Также в Аграфенину кухню сходили эти голоса. Она мало их понимала, но почему-то от того, что барышня умела играть, она казалась Аграфене не совсем обыкновенной: точно жило в ней смутное и слегка загадочное. А в то же время и простое: сбегала вниз к ней, могла хохотать, картошку ела с плиты недоваренную, наверху же вносила в жизнь тетушки некоторый кавардак. Но страннее всего был братец, совсем молоденький. Тоненький, тихий, часами просиживал он в своей комнате, что-то всегда рисовал, тщательно прятал, молчал и иногда вдруг густо и беспричинно краснел.

– Нашего Костю никогда не слыхать, – говорила тетушка. – Право, жив ли, мертв ли, не узнаешь.

Клавдия улыбалась – точно была с ним в заговоре.

– Он думает.

– Ах, Клаша, все-такось рано с этих пор думать. Братец же, если слышал, что при нем о нем говорят, имел неопределенный и полуневидящий вид, а потом, допив чай или кончив обед, вежливо благодарил и уходил в свою комнату. Занимался уроками, потом много мучительно рисовал, потом читал, ложился спать.

Утром в потемках вставал и шел в гимназию; и ноябрьские дни, заметая снегами улицы, свинцовой вереницей брели над городом; ведя нить жизни дальше, в глушь, в черноту ночей.

XIV

Аграфена уставала. Сзади стояли годы, оттуда сочилась черная влага, стекала в душу и скоплялась едкими каплями. Теперь она не могла бы рыдать исходя в буре слез, сухая печаль ложилась вокруг рта кольцом, въедающимся и маловидным снаружи.

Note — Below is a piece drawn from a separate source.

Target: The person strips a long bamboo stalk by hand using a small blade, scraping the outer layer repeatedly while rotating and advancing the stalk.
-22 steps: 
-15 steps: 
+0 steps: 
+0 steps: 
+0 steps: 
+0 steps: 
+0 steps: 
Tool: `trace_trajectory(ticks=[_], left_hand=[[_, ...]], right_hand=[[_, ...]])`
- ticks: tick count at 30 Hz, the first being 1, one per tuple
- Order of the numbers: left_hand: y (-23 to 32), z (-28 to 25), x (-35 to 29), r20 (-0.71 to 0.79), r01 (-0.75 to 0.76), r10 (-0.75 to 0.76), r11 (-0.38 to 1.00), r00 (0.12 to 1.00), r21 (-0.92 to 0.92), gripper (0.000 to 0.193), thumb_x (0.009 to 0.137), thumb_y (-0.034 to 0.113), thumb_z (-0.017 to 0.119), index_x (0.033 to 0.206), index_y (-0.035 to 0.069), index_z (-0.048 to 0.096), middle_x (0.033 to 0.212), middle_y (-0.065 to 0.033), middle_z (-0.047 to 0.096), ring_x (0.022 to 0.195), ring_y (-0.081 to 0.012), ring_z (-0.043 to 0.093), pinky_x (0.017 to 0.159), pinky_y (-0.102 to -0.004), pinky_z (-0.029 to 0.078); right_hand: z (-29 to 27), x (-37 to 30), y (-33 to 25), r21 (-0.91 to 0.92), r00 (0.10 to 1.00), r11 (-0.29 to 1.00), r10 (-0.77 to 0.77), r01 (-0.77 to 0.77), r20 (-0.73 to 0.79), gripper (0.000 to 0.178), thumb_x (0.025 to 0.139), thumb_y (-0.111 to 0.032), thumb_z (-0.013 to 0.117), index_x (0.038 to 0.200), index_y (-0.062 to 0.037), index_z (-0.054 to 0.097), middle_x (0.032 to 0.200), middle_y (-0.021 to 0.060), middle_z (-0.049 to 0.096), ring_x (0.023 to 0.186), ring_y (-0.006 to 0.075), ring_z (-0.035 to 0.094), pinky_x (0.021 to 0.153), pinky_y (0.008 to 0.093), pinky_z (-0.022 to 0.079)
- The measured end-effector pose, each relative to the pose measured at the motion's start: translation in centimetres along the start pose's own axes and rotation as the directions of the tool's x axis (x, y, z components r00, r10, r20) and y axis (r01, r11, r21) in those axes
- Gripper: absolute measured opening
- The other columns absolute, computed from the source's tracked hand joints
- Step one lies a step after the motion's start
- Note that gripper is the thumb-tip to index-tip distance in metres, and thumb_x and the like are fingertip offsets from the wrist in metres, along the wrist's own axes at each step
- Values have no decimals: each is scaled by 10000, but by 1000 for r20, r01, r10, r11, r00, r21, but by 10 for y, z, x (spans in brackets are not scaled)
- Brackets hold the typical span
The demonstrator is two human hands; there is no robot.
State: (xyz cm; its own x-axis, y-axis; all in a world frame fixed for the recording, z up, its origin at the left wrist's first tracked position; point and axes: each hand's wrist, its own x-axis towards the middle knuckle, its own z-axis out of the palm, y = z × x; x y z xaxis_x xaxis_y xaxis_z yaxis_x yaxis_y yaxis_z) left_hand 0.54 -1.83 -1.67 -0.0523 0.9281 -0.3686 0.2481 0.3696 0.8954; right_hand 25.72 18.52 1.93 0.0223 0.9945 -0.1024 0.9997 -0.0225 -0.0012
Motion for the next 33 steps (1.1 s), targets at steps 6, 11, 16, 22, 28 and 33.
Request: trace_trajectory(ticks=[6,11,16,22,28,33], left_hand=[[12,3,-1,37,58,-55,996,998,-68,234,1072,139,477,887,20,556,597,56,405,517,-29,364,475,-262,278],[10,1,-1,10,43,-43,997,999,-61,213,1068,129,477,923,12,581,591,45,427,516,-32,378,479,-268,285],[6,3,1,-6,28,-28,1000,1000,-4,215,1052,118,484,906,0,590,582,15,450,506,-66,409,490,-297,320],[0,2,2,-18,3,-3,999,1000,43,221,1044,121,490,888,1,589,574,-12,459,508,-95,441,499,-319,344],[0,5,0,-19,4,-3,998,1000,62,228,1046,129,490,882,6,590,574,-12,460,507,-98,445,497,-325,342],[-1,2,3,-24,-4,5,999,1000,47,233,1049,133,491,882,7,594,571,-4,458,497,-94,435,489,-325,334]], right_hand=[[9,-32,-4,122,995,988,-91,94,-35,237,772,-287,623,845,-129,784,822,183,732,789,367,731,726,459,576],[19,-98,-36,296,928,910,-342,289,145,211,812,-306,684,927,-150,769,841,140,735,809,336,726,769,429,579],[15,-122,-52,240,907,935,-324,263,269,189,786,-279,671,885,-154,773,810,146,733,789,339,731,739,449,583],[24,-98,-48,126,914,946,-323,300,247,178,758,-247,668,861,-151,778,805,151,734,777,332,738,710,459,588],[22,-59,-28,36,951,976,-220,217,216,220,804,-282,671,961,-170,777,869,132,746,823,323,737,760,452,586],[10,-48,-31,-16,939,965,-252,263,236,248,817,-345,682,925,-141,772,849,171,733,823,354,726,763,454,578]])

Мысли о смерти приходили чаще; что-то недвижное и седое загораживало дорогу, тускнело все прежнее; прожитая жизнь казалась ненужной. Временами приятно было глядеть на камни, стены – как они тихо лежат и как долго! Как покойно! А иногда вдруг, перед вечером, когда бедные, северно-розовеющие тучки нежданно разлегались над закатом, что-то манило и слышны были точно слова – детские и обаятельные. Становилось возможным невозвратное; на минуту сердце замлевало, будто ожидая чего. Но закат гас, и опять только закопченная кухня, темень, Мунька. Сверху музыка Клавдина, томная и родная тучкам умирающим, да невидимый братец.